Telefonunum ekranının yanmasıyla birinin aradığını anladım. Ekranda gördüğüm isim tanıdık değildi.
"Alo?"
"Hayatım." Duyduğum sesle bütün kan vücudumdan çekilmişti.
"Semih?"
"Ah bebeğim, sesimden direkt tanıman beni o kadar mutlu ediyor ki." Onun ağzından dökülen her güzel kelime benim için hakaretten farksızdı.
"Anlaşılan biraz şaşırdın aramama, ne o yoksa hayatından çıktığımı mı düşünüyordun? Ama merak etme, öyle bir niyetim asla olmadı, olmayacakta. Aşağı inmek ister misin beni görmek için?"Sorduğu soruyla birden korkuyla ayaklandım.

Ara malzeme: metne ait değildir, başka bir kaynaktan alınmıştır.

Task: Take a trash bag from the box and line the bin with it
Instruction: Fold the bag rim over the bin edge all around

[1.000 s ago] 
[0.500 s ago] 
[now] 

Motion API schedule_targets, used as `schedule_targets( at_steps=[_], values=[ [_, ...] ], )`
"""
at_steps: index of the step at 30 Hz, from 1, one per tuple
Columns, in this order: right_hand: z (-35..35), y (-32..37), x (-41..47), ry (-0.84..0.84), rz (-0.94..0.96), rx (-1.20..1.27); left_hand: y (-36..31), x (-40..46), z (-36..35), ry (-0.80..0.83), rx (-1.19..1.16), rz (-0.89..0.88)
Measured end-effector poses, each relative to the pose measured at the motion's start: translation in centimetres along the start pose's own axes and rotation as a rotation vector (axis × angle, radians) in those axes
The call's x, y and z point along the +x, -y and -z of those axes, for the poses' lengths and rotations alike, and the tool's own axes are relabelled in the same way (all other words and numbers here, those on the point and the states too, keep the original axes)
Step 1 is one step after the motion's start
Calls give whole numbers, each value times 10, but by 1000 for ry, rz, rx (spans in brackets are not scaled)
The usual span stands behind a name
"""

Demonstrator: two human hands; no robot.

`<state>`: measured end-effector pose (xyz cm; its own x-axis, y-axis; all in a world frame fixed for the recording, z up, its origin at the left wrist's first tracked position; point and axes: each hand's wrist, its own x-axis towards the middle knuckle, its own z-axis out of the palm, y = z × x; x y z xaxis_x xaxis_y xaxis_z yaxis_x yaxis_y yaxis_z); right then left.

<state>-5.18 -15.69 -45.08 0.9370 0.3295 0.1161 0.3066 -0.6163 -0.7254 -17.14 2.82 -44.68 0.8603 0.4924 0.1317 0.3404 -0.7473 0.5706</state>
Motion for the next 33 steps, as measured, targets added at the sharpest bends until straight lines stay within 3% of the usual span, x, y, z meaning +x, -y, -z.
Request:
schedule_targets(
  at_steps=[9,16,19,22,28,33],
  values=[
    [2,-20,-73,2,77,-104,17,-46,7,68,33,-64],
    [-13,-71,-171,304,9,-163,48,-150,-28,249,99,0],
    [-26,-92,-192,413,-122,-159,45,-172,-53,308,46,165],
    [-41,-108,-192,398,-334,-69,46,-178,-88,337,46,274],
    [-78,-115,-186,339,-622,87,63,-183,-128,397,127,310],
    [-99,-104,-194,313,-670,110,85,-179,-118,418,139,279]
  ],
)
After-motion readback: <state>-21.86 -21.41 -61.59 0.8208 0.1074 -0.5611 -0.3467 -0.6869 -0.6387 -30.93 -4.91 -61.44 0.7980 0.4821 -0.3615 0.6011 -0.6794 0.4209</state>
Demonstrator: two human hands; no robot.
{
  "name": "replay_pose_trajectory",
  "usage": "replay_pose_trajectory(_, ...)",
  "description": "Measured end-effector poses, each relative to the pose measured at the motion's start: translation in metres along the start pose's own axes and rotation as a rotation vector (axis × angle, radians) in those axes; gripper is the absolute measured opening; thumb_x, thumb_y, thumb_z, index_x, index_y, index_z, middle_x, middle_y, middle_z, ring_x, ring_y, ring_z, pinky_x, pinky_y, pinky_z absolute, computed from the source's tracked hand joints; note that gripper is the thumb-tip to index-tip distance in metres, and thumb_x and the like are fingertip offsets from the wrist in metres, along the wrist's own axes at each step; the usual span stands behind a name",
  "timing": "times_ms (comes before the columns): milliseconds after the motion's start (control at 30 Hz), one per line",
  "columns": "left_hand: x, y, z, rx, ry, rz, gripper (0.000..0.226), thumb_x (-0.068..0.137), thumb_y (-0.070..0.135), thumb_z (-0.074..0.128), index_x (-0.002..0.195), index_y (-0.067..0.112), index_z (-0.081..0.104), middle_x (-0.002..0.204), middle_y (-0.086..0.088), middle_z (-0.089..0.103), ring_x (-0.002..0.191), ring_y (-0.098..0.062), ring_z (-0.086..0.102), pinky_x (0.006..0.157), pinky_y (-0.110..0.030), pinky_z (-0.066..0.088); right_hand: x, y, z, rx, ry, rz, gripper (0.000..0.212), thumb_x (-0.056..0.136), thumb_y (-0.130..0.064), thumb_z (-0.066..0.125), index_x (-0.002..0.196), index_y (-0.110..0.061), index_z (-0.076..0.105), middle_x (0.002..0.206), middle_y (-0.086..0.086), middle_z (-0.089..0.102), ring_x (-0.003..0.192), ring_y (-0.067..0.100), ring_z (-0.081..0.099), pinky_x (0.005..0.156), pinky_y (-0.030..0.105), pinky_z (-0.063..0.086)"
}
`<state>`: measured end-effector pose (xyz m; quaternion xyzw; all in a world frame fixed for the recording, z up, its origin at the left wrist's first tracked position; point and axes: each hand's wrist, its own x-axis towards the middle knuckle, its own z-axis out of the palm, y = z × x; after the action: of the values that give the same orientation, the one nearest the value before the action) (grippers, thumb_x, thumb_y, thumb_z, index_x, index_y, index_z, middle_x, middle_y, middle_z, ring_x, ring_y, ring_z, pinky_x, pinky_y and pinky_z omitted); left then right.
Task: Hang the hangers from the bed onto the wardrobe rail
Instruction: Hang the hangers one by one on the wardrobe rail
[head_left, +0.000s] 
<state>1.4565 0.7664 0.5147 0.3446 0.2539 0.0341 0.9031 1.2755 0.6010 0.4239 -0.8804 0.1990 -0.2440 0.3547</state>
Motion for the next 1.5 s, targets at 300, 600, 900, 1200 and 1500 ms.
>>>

"Ne işin var senin burada?!"
"Sevgilimi özledim." Onun yüzünden bütün sevgi sözcüklerinden nefret ediyordum. Ondan nefret ediyordum.
"Ben senin sevgilin falan değilim! Hiçbir şeyin değilim! Kendi hayal dünyanda ne gibi manyaklıklar kuruyorsun bilmiyorum ama benden uzak dur! Duydun mu Allahın cezası?!" Diyerek telefonu suratına kapattım. Kapatır kapatmaz titreyen ellerimle direkt Fatih'i aradım."Selin?" Endişeli sesini duymamla konuşmaya başladım.
"O-o burada." Bir küfür duysam da anlayamamıştım. Şu an korkudan titriyordum.
"Nerdesin sen! Evde değil misin?! Ne demek burada?"
"Evdeyim. Buraya gelmiş. Fatih çok korkuyorum."
"Sakin ol güzelim, ben çıktım geliyorum. Sakın odandan çıkma. Hatta git Eren'in odasına. Geliyorum."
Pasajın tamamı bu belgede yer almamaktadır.